Azure / azure-linux-extensions

Linux Virtual Machine Extensions for Azure
Apache License 2.0
304 stars 252 forks source link

Azure Backup job is failing to unfreeze Ubuntu OS after running safefreeze #1868

Open Mi1an opened 7 months ago

Mi1an commented 7 months ago

Hello,

this is second time (of 3 times total) when we encountered an error with fsfreeze during Azure Backup. Our system is during the Azure Backup freezed but it's never unfreezed. The whole server is stuck and the only thing we can do is deallocate Azure VM and start it again.

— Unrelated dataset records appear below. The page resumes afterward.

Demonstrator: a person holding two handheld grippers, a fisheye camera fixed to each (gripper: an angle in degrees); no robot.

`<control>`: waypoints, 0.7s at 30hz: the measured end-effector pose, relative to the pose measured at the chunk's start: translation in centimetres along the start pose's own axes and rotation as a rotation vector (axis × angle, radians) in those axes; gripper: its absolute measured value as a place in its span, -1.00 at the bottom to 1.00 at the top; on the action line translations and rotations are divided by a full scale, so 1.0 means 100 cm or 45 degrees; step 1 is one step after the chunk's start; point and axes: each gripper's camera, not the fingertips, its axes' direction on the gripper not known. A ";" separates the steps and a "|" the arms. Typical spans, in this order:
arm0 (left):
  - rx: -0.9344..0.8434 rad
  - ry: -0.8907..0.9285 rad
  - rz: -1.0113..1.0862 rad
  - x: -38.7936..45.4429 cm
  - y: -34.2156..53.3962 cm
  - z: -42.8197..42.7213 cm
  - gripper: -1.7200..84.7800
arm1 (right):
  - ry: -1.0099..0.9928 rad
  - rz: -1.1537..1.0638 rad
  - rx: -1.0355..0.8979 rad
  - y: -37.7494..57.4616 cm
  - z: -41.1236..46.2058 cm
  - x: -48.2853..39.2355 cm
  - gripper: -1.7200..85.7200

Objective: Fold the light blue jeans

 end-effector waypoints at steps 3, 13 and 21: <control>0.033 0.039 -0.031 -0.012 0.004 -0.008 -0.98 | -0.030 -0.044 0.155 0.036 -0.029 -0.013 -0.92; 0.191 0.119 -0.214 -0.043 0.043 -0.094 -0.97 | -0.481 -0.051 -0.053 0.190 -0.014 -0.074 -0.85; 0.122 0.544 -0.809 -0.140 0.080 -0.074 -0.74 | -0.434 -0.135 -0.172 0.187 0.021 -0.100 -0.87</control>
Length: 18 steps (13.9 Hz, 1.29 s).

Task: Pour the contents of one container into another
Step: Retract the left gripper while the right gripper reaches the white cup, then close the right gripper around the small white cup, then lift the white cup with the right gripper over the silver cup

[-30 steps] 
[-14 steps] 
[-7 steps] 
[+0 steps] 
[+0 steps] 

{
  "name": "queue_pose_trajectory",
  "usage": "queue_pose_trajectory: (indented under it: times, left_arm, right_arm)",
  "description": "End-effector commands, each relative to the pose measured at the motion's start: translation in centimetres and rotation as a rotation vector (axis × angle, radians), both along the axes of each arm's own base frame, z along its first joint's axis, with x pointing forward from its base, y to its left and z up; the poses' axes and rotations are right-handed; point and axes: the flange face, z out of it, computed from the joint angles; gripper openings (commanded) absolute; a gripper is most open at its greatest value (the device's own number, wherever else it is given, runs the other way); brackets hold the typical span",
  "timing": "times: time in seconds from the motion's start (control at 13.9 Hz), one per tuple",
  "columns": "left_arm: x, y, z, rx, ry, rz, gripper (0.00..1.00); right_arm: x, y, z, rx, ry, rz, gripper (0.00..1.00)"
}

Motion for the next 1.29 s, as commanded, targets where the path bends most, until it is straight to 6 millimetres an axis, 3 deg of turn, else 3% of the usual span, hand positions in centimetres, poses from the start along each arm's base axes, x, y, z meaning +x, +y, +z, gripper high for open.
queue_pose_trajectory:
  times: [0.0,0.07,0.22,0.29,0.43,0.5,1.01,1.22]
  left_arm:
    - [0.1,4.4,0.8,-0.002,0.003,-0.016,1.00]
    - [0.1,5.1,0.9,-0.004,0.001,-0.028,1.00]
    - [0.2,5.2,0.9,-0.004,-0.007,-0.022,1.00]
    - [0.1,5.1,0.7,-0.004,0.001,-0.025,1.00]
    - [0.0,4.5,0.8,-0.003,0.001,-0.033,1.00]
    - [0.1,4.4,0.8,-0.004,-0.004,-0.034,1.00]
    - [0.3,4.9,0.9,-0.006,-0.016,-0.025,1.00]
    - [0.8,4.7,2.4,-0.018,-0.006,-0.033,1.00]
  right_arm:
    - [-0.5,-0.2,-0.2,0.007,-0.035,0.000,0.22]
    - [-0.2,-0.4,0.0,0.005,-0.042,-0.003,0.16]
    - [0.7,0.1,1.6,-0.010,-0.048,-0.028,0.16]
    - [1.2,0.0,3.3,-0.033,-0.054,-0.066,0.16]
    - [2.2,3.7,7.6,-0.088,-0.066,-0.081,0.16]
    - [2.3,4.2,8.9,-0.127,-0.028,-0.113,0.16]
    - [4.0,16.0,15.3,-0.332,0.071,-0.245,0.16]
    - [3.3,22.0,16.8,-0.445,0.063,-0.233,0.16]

When we checked logs we see that the last thing logged into the extension.log is run of a procedure safefreeze and proceed for accepting singal. Raw log: 2024-01-14 22:16:48.792020 [Microsoft.Azure.RecoveryServices.VMSnapshotLinux-1.0]PreSnapshot: Status Code: 200 2024-01-14 22:16:48.794220 [Microsoft.Azure.RecoveryServices.VMSnapshotLinux-1.0]Taking Snapshot through Host 2024-01-14 22:16:48.796446 [Microsoft.Azure.RecoveryServices.VMSnapshotLinux-1.0]T:S freeze, timeout value 60 2024-01-14 22:16:48.798717 [Microsoft.Azure.RecoveryServices.VMSnapshotLinux-1.0]skipped mount : 2024-01-14 22:16:48.800908 [Microsoft.Azure.RecoveryServices.VMSnapshotLinux-1.0]fsfreeze mount :/mnt 2024-01-14 22:16:48.803464 [Microsoft.Azure.RecoveryServices.VMSnapshotLinux-1.0]fsfreeze mount :/ 2024-01-14 22:16:48.805675 [Microsoft.Azure.RecoveryServices.VMSnapshotLinux-1.0]skip freeze is : False 2024-01-14 22:16:48.811102 [Microsoft.Azure.RecoveryServices.VMSnapshotLinux-1.0]arg : ['/var/lib/waagent/Microsoft.Azure.RecoveryServices.VMSnapshotLinux-1.0.9207.0/main/safefreeze/bin/safefreeze', '60', '/'] 2024-01-14 22:16:48.813571 [Microsoft.Azure.RecoveryServices.VMSnapshotLinux-1.0]proceeded for accepting signals

In Azure Backup job report we see the job as failed with these details: ExtensionOperationInProgress Command execution failed. Another operation is in progress on this item. Please wait until the previous operation is completed.

We set everything correct like this documentation states: https://learn.microsoft.com/en-us/azure/backup/backup-azure-linux-app-consistent

We are unable to identify the core of the issue deeper. We assume that it's a bug because the system is never unfreezed as it should be. We can't affect this behavior because it's initialized from Azure Backup agent job.

Our OS: Ubuntu 18.04.6 LTS

VM agent version: 2.7.3.0

katatohuk commented 4 months ago

we have the same issue, have been in conversation with MS AZure Backup Team for a few month already... nothing so far. All we know it's fsfreeze which cause the issue and VM goes bananas... the main symptom is avg high load just go crazy.